And how playing with the right—and left—codes of pantopic culture gives us a sense of both mastering and belonging: co-control.

The pleasure of episteme: we find delight in understanding a text beyond others.

And we find delight in consciously controlling the pantopic production of meaning—so as to assure that the I that consumes, the I who is called the reader, still is the main agency in the prison-house of language.
Quotes assure us we’re socially real.
And integrate us into the cybermnemic.

Academia is scholarly pantopia.

We know that mainstream writing and art have a lot to do with the traditional scheme of Judeo-Christianity and how poetry, narrative or images reiterate beliefs, emotions, “neurosis”, and all forms of denial of experience—what Debord called ‘spectacle’—and we also know that we must continue to destroy all of those reactionary values.

But we are at the point—after more than a half century of experience with conceptualism and other forms of avant-garde or post-modern experimental practices— where we need to see we are not the “good ones”, regardless of how much feminism, deconstruction, post-colonialism and all our theoretical bibles push us to believe we are the saved pack.

New social modes of production are suggested by old ones. The suggestion is frequently picked up, knowingly or not, by literature and art. In that way, art is tricked to feel itself ahead of its time.
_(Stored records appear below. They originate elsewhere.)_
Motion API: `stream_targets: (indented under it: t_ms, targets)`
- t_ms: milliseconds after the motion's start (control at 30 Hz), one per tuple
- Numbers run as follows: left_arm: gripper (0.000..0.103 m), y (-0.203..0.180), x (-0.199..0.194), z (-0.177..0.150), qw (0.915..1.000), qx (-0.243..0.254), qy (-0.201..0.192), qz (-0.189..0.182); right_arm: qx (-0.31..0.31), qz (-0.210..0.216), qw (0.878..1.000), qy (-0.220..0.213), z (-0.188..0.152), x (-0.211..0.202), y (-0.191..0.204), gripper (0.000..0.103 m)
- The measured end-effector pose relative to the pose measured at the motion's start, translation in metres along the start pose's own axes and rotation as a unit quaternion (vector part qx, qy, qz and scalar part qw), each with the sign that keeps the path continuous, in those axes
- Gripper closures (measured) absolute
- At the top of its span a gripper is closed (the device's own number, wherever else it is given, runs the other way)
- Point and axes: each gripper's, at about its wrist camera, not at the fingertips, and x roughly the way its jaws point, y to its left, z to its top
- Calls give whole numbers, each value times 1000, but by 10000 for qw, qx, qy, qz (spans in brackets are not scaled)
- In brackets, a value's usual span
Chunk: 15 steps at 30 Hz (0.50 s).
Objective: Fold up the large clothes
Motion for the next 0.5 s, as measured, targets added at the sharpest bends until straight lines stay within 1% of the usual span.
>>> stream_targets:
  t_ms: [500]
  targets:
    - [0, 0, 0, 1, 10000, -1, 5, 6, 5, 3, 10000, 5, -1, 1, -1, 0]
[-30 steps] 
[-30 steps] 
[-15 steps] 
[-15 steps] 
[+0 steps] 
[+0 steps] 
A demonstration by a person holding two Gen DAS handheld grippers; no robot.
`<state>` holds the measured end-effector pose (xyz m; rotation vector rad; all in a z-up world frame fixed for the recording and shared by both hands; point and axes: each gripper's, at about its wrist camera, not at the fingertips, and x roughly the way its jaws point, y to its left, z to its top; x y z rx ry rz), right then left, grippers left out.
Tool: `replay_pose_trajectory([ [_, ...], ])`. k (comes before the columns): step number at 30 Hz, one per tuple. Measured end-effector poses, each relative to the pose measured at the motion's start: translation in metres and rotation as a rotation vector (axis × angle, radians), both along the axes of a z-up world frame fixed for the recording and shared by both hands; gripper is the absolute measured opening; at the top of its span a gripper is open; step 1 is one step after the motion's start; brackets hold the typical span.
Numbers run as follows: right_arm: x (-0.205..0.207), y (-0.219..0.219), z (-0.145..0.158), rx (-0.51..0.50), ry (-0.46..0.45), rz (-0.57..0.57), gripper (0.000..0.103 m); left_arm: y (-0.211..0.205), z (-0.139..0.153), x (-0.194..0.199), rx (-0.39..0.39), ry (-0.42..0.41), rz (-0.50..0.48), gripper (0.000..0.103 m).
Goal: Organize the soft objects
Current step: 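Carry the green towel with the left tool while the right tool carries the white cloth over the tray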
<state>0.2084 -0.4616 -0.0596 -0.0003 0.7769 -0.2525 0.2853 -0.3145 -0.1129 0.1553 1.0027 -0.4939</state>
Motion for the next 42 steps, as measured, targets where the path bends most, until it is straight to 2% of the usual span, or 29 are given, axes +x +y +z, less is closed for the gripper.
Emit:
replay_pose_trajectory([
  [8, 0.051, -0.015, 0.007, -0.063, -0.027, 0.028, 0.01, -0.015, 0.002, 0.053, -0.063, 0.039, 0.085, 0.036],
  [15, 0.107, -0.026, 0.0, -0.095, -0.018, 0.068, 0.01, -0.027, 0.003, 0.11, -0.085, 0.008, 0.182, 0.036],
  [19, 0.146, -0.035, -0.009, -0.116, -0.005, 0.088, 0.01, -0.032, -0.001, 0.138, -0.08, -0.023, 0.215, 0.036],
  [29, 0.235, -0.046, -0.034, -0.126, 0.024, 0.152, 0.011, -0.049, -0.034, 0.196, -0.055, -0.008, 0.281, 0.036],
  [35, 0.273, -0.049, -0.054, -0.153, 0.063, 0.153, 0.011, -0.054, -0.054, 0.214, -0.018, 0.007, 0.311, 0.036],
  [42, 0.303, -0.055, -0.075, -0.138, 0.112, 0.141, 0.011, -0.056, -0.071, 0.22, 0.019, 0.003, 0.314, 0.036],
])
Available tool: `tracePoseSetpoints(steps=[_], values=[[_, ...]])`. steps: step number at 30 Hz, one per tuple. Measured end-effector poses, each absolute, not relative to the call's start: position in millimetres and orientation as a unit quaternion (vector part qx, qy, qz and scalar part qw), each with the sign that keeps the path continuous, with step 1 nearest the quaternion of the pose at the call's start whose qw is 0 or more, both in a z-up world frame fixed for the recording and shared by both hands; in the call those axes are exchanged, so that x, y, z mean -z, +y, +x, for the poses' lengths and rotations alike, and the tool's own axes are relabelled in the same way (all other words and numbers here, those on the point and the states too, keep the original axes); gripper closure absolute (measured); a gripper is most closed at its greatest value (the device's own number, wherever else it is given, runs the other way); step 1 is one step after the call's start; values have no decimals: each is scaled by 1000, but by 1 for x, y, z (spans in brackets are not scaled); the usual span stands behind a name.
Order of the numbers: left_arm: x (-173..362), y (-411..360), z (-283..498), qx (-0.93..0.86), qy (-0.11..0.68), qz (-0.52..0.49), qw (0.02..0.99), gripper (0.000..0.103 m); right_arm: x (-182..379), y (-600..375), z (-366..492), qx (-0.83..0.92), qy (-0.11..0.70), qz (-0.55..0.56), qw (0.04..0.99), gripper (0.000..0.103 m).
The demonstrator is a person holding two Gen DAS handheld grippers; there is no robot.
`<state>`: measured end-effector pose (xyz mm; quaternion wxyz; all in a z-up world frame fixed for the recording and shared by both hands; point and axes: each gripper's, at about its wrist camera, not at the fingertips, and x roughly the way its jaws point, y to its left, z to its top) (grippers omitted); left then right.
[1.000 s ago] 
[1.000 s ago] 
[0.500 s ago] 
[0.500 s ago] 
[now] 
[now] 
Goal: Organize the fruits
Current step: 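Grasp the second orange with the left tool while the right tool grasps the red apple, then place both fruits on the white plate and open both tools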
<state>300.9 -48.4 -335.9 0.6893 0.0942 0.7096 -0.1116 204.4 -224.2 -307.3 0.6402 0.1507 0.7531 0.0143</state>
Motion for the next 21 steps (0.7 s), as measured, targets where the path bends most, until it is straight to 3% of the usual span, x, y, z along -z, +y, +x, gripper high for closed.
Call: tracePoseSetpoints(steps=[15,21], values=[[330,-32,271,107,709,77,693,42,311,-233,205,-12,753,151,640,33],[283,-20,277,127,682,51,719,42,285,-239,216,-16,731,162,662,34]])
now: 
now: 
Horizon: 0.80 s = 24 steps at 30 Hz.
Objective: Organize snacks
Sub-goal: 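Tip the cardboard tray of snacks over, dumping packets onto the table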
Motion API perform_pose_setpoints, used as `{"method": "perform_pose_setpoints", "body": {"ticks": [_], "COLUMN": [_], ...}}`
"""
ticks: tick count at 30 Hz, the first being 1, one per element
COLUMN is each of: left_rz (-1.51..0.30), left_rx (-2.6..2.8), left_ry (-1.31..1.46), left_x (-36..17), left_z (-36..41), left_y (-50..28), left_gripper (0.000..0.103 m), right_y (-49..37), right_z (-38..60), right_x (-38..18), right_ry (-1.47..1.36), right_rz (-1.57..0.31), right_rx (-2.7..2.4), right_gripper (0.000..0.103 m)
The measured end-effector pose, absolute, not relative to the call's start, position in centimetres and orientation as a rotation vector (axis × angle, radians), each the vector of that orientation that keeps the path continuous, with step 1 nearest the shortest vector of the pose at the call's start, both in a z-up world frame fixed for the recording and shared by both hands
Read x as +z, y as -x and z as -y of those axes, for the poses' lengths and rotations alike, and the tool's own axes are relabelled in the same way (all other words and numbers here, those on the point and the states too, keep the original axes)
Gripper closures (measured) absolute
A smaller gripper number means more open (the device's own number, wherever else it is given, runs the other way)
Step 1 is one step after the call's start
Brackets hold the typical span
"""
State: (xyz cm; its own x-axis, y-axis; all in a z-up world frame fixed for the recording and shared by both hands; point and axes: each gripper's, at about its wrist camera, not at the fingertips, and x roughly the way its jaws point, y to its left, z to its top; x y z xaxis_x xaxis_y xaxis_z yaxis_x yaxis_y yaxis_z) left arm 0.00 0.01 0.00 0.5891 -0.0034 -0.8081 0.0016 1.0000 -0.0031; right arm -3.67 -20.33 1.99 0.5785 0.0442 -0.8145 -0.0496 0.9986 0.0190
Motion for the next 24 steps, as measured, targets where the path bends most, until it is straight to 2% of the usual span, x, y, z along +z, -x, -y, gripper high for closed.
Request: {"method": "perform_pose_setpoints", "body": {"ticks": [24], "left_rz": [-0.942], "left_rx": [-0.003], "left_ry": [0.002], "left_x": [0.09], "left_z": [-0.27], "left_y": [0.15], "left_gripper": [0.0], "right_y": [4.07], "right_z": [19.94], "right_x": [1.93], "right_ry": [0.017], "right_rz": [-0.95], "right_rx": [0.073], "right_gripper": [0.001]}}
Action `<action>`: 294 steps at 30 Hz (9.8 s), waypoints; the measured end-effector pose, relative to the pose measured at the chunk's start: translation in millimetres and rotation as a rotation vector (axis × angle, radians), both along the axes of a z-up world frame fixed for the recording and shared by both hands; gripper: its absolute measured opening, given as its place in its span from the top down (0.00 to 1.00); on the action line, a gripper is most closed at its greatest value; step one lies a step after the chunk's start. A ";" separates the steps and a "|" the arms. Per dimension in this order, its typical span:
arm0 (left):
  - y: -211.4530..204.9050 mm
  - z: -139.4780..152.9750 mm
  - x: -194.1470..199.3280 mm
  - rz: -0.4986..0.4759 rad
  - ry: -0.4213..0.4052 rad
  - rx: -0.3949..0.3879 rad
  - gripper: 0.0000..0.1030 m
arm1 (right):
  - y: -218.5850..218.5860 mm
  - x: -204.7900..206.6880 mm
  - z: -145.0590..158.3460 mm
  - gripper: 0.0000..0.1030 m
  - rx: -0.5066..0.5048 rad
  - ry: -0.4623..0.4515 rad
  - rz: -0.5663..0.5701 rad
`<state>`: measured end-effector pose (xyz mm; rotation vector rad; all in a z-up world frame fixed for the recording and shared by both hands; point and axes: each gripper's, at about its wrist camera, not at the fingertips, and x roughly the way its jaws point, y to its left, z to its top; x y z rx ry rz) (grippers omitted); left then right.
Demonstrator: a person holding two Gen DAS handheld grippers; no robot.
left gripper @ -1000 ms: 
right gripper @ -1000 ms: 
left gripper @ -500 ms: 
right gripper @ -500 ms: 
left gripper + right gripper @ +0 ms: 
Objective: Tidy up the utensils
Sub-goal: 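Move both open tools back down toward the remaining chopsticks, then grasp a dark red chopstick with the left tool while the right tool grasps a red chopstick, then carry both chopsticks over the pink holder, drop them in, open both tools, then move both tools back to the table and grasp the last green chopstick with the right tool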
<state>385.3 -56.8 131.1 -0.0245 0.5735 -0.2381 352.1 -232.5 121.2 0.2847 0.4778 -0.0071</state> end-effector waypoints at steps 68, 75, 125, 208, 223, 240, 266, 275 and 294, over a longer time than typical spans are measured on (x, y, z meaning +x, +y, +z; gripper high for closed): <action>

In the experimental mode of production of visual and verbal aesthetic materials we are now at the point where along with the constant emphasis of fighting against the paradigms of Judeo-Christianity without granting any opportunity for its return—something which I think American universities have mostly renounced in the name of “political correctness” and “religious tolerance” in the classroom—we also need to radicalize our definition of ourselves as thinkers-writers-artisst-professors.

Pantopia is reached when cultural relativism is canonical.

The be-careful educational American system is stopping intellectual development in its thinkers, writers and artists. The conservative moralist tendencies—both from the left and the right—inside universities are the main force against the emergence of new radical forms. 

Not the market.

We are teaching students to become perfect intellectual consumers.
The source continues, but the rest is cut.